Sunday, November 24, 2024

ALPP 02-29 -- Putting That Wrong Island in the Rear-view Mirror -- Single-stack No Frame Example: 6800

So we've got most of those rubber bricks off the bottom of the pool but there's some treasure down there, too.

  Putting That Wrong Island in the Rear View Mirror --
Single-stack No Frame Example:
6800

(Title Page/Index)

 

As I have said, even though we’ve just looked at an example of how split-stack stack frames can be done on the 6800 and we've even seen a parallel example of single-stack stack frames on the same, I do not recommend stack frames. 

But I think I have made it clear that, if you have to do stack frames, I recommend split-stack over single-stack.
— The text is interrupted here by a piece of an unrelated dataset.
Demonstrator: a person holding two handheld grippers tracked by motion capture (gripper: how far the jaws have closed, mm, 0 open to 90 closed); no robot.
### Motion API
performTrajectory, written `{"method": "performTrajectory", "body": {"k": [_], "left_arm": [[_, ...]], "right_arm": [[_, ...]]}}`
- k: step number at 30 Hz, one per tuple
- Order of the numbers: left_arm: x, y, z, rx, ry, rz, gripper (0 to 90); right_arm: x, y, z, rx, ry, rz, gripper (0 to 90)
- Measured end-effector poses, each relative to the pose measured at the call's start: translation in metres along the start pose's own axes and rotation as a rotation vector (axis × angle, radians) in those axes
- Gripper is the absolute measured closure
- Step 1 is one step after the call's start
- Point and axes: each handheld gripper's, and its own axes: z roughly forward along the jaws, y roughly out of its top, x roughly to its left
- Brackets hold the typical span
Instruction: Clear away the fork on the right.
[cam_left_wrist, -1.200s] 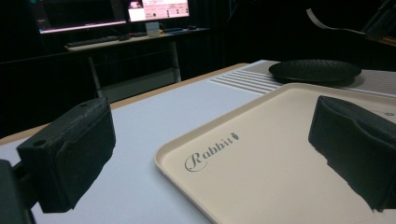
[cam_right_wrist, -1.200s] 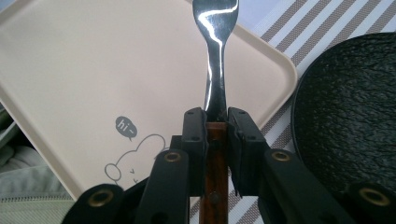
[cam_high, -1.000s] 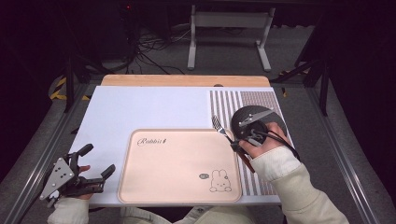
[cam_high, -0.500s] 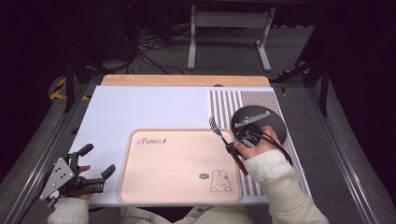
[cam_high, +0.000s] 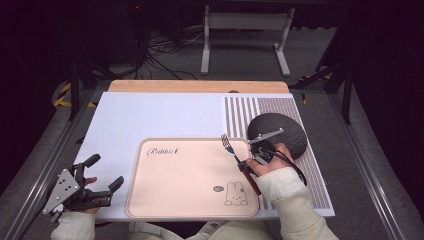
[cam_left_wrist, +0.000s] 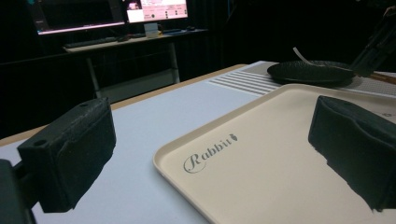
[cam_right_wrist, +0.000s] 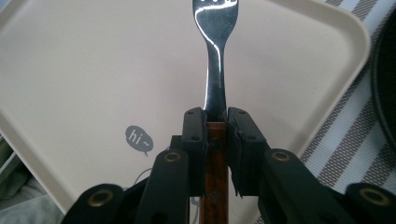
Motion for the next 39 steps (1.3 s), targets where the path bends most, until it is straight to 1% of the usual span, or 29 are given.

In this chapter we are going to look at the same functional example of three kinds of addition using a single stack without a stack frame.
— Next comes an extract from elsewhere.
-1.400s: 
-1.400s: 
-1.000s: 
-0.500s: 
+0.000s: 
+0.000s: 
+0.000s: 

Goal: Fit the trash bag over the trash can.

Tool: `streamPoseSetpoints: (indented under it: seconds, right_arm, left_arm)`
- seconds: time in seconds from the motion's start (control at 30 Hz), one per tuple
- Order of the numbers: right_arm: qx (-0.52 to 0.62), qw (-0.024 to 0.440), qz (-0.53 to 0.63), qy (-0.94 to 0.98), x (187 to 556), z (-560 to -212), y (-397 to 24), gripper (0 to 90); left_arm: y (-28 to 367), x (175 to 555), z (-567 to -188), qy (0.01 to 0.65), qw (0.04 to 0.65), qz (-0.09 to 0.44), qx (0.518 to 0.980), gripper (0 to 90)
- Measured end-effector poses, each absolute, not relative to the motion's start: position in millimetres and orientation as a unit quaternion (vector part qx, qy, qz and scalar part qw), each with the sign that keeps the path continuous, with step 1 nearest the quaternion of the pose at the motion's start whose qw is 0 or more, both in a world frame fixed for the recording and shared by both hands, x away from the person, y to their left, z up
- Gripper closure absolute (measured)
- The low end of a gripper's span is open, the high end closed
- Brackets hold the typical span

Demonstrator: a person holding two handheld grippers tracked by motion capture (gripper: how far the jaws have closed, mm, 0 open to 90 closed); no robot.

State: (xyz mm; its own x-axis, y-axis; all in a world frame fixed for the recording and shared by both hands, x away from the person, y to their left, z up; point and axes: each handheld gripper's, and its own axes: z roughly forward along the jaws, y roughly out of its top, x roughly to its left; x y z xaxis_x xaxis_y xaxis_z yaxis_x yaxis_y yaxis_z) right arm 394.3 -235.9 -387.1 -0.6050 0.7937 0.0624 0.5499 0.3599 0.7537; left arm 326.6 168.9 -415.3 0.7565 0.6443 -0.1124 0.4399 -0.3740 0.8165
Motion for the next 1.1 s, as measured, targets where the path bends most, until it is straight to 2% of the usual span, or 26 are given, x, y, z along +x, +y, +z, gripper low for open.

Single-stack no frame, if you are allowed to do it and learn how to do it right, will produce cleaner, more optimal code than single-stack with stack frames.
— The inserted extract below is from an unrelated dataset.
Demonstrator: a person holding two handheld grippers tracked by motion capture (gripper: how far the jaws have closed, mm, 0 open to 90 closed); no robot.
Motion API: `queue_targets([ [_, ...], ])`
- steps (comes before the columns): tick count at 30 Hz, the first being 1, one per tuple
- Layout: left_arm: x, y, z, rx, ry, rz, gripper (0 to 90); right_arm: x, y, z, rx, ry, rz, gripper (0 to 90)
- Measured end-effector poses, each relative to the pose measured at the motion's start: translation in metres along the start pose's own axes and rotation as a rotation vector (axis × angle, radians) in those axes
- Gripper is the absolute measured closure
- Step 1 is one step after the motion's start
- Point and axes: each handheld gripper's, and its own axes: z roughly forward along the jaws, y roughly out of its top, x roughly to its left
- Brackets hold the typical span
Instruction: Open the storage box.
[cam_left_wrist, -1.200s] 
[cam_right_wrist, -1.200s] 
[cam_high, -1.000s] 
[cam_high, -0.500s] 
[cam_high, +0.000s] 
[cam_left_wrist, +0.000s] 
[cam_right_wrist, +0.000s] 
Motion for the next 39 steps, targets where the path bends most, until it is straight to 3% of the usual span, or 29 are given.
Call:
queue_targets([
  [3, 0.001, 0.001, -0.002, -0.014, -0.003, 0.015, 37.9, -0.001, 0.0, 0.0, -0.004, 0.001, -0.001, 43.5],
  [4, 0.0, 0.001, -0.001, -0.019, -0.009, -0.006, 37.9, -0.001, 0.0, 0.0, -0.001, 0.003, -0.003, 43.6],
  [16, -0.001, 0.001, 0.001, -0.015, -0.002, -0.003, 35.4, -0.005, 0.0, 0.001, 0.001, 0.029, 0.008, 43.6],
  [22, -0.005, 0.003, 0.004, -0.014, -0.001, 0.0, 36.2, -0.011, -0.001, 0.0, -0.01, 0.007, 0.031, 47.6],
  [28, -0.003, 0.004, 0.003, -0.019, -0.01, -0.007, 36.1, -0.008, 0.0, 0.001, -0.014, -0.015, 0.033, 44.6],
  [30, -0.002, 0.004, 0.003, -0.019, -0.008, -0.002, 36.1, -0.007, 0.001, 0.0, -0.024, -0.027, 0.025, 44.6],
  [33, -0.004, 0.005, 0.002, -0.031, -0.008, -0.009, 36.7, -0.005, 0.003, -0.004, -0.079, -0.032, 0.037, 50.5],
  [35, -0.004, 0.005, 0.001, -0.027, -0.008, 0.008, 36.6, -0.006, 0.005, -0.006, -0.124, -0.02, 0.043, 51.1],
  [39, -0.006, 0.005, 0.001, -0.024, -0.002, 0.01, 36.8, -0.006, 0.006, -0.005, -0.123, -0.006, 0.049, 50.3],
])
But I'm going to repeat myself. I cannot recommend this. You have to track what is on that stack, and the return address just gets in the way of your calculations and your memory. It's a bit (16 bits on the 6800) of distracting data that isn't relevant to the calculations the function is doing, and every time you look for something on the stack, it either sticks out like a sore thumb, distracting you, or you forget it's there and miss what you are aiming at. And walk on it. Or try to get it from where it isn't and end up executing data or garbage instead of instructions.

We have to acknowledge is that, without the frame pointer(s), we end up having to track how much of what we have on the stack at any particular point in the code.

But we have to keep track of that anyway, really, even though a frame pointer can help. If we don't know what's there, we don't know where we've put things, and that's a terrible state for a program (and a programmer) to be in -- and that's one reason people avoid reading the assembly language output of compilers.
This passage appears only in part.